Suh attended the University of Nebraska–Lincoln, where he played for the Nebraska Cornhuskers football team from 2005 to 2009. As a true freshman in 2005, Suh played in the first two games before missing the rest of the season after undergoing knee surgery. He received a medical redshirt.

In 2006, Suh played in all 14 games as a backup defensive lineman and earned freshman All-Big 12 honors from The Sporting News. Despite coming off the bench, he finished the year with 19 total tackles, and ranked among the team leaders in tackles for loss (8) and quarterback sacks (3 1/2). As a sophomore, Suh started in 11 of the Cornhuskers' 12 games and recorded 34 total tackles.

As a junior in 2008, Suh recorded a team-high 76 tackles, 7.5 sacks, 19 tackles for loss, two interceptions (both returned for touchdowns, which co-led the NCAA), and a touchdown reception while playing fullback. He became the first Nebraska defensive lineman to lead the team in tackles since 1973. Suh earned First-team All-Big 12 honors in 2008, becoming the first Nebraska interior defensive lineman to earn those honors since Steve Warren in 1999. Suh was also an honorable mention All-American.

In 2009, Suh registered 85 tackles, 12 quarterback sacks, 28 quarterback hurries, 20.5 tackles for loss, 10 pass breakups, three blocked kicks, and an interception. He had 12 tackles (seven for losses, a school single-game record) and 4 1/2 sacks in a 13–12 loss to the Texas Longhorns in the Big 12 Championship Game, for which he received game MVP honors. Suh helped Huskers defense rank first nationally in scoring defense (10.4 ppg), tied for second in total sacks (44), first in pass efficiency defense (87.3), seventh in total defense (272.0 ypg), ninth in rushing defense (93.1 ypg) and 18th in passing defense (178.9 ypg). He also played all four quarters versus Arizona in the 2009 Holiday Bowl, helping Nebraska record the first shutout in the Holiday Bowl's 32-year history, as well as the first shutout in school bowl history. Suh earned unanimous first-team All-Big 12 honors and the Big-12 Defensive Player of the Year. Nationally, he was named the Associated Press College Football Player of the Year, the recipient of the Bill Willis Trophy, Bronko Nagurski Trophy, Chuck Bednarik Award, Lombardi Award, and Outland Trophy, and was recognized as a unanimous first-team All-American. Suh was a finalist for the Lott Trophy, Walter Camp Award, and Heisman Trophy.

===Awards===
In October 2009, Suh was named to The Sporting News and CBS Sports midseason All-American team. On November 10, he was selected one of four finalists for the 2009 Lombardi Award, the first Cornhusker to receive this honor since Dominic Raiola in 2000. On November 24, Suh was named one of three finalists for the 2009 Outland Trophy, alongside Mike Iupati and Russell Okung. On December 3, Suh was named as one of five finalists for the Walter Camp Award. He was also named to the 2009 Outland Trophy watch list after beginning season at No. 3 on Rivals.com′s preseason defensive tackle power ranking.
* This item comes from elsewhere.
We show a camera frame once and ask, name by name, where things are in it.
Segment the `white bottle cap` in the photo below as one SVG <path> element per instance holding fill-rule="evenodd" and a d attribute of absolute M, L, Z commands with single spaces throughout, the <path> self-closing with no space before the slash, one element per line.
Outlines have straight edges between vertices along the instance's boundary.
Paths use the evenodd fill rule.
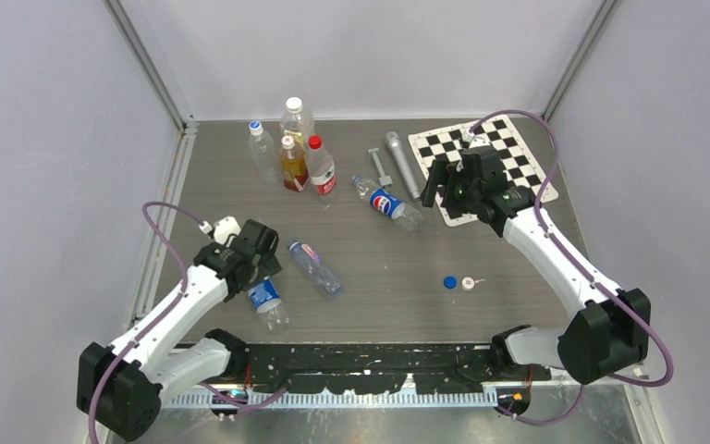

On December 7, 2009, Suh was named a finalist for the Heisman Trophy. Later that evening, he was named the 2009 Bronko Nagurski Trophy winner as the top defensive player in the nation. CBS Sportsline also named Suh their Defensive Player of the Year and on December 9, the Touchdown Club of Columbus named Suh the winner of the Bill Willis Trophy. That same evening, Suh won the Lombardi Award for the top collegiate lineman or linebacker. On December 11, at the ESPN College Football Awards show, he was selected as the winner of the Chuck Bednarik Award as the nation's best defensive player and took home the Outland Trophy for the best interior lineman. Suh finished fourth in the Heisman race, accumulating 815 points, the most by a fourth-place finisher for the Heisman Trophy in its history. He was also one of four unanimous selections to the AP First-team All-America in 2009. Suh was named the 2009 AP Player of Year, becoming the first defensive player to receive the award in its history.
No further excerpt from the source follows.